---------- Extracted entries ----------

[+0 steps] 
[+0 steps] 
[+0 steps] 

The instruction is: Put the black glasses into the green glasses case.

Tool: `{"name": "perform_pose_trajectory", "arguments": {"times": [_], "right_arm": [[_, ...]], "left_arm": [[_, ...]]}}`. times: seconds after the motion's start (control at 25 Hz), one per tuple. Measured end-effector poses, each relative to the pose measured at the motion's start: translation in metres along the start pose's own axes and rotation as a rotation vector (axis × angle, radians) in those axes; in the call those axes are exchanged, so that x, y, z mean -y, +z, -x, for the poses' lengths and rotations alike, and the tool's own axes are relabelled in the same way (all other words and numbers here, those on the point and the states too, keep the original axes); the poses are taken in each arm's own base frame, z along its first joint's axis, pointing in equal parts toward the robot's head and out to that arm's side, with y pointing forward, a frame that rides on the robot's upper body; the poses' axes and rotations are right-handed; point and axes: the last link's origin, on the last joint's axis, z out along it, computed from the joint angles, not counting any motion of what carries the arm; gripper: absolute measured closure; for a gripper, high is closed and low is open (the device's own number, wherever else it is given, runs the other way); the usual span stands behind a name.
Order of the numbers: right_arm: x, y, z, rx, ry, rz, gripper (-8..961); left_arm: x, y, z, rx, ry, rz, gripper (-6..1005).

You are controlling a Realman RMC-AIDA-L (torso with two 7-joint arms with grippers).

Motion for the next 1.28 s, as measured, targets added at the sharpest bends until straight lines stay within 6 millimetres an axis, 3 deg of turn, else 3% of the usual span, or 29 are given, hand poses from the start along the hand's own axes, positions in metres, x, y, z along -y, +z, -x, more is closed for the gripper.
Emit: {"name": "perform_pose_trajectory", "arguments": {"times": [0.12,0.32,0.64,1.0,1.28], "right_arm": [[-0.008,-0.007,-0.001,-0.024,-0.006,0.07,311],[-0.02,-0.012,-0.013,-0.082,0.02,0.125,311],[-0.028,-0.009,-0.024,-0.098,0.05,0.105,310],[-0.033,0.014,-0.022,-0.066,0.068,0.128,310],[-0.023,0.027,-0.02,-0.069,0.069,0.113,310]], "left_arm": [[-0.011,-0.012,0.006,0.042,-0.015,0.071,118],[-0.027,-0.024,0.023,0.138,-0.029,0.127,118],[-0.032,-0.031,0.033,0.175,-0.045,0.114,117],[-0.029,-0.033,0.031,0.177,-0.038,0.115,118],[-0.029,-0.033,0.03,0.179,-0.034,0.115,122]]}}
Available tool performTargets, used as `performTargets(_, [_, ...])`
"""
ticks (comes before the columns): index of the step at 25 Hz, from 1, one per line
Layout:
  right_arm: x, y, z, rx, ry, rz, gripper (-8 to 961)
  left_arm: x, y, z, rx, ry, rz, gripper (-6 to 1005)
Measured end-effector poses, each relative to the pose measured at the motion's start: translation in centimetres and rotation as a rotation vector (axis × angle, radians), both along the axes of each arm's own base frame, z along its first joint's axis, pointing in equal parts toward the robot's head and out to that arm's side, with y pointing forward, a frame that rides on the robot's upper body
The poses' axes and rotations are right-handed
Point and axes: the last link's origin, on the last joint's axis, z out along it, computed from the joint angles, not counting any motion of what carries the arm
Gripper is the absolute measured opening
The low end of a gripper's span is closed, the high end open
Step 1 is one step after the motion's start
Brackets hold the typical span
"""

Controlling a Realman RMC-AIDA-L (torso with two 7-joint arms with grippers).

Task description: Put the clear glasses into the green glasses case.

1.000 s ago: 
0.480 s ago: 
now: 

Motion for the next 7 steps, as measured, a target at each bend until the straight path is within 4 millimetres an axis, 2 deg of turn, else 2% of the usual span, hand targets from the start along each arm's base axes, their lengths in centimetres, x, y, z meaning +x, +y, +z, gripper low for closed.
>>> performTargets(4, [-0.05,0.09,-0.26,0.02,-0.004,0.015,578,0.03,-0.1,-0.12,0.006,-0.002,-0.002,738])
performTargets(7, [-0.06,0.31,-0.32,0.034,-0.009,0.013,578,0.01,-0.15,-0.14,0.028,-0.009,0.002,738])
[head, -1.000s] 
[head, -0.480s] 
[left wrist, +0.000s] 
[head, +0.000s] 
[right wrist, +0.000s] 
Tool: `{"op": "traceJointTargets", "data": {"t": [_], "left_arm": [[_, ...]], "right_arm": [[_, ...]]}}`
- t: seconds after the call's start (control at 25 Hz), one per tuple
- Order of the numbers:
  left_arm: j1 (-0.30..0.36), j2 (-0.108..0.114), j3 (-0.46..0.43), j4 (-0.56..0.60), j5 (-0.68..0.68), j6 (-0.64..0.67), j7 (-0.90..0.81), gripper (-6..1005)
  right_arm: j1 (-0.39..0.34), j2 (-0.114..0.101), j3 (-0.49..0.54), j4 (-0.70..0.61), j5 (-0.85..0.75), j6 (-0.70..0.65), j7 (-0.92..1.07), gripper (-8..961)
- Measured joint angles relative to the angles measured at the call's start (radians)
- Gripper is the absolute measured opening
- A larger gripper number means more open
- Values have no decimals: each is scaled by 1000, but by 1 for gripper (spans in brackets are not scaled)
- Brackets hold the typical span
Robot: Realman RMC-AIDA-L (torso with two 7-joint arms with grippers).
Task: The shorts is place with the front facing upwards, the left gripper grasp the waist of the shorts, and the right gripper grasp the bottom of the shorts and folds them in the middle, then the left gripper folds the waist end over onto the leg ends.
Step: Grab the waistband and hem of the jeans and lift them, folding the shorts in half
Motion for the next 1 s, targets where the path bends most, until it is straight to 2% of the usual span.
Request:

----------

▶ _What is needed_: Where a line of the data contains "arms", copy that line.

▶ _Response to this exercise_:
You are controlling a Realman RMC-AIDA-L (torso with two 7-joint arms with grippers).
Controlling a Realman RMC-AIDA-L (torso with two 7-joint arms with grippers).
Robot: Realman RMC-AIDA-L (torso with two 7-joint arms with grippers).

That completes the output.